***** RECORD SET *****
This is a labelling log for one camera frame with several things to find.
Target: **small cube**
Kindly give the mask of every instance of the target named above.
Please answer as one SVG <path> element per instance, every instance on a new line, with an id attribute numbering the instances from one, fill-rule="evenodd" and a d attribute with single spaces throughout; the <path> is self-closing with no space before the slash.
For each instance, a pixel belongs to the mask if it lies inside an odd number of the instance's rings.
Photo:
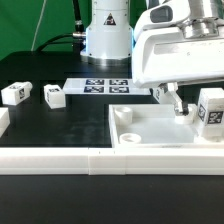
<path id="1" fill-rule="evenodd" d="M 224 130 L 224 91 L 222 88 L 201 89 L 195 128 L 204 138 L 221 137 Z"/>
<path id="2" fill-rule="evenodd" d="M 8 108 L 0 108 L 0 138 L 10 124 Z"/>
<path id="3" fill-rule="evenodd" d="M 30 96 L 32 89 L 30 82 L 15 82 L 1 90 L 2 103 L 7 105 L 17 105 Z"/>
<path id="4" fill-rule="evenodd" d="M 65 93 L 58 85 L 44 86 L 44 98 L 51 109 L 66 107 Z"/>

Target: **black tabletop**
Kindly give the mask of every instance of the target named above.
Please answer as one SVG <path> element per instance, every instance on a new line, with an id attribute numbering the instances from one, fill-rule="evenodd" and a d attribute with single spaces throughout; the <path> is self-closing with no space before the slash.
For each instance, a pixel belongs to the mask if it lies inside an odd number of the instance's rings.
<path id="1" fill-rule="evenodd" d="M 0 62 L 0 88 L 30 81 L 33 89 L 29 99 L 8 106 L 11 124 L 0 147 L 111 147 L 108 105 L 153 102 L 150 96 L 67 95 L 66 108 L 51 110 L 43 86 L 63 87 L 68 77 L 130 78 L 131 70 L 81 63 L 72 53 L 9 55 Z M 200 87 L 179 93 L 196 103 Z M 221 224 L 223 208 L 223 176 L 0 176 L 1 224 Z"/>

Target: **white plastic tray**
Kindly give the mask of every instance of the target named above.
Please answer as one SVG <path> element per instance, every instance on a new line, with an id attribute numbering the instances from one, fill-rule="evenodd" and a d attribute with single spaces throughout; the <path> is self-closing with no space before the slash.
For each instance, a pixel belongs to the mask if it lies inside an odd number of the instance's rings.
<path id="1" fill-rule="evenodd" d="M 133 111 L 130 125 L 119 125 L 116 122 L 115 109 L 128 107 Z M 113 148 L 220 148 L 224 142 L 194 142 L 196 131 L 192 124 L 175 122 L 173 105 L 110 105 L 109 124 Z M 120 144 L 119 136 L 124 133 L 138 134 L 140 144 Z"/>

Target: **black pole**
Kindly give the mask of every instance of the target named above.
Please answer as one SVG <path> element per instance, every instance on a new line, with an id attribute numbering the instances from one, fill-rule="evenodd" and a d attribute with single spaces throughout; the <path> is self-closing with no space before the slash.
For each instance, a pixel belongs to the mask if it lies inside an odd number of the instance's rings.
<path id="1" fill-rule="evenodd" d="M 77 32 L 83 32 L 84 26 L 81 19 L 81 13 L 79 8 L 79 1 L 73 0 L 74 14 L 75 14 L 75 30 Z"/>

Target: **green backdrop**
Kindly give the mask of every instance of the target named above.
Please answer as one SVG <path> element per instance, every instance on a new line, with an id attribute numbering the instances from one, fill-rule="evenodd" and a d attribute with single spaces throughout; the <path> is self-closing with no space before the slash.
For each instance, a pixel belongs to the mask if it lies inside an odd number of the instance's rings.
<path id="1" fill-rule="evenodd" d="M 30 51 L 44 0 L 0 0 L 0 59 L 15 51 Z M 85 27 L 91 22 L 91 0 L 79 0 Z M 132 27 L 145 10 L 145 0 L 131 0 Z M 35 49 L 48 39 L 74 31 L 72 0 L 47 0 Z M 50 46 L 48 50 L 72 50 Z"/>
*****
***** RECORD SET *****
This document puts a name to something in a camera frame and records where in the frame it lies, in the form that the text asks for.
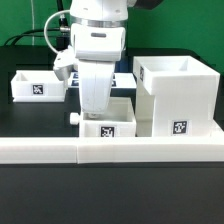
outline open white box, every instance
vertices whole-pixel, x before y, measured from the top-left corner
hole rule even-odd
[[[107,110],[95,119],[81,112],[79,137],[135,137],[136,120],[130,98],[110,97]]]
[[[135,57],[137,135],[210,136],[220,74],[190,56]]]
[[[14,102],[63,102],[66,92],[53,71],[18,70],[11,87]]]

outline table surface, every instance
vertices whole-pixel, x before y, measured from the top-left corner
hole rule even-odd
*****
• **PROBLEM DETAILS**
Your job is to copy out every line from the records above that has the word "outline".

• **WRITTEN RESPONSE**
outline open white box, every instance
outline table surface, every instance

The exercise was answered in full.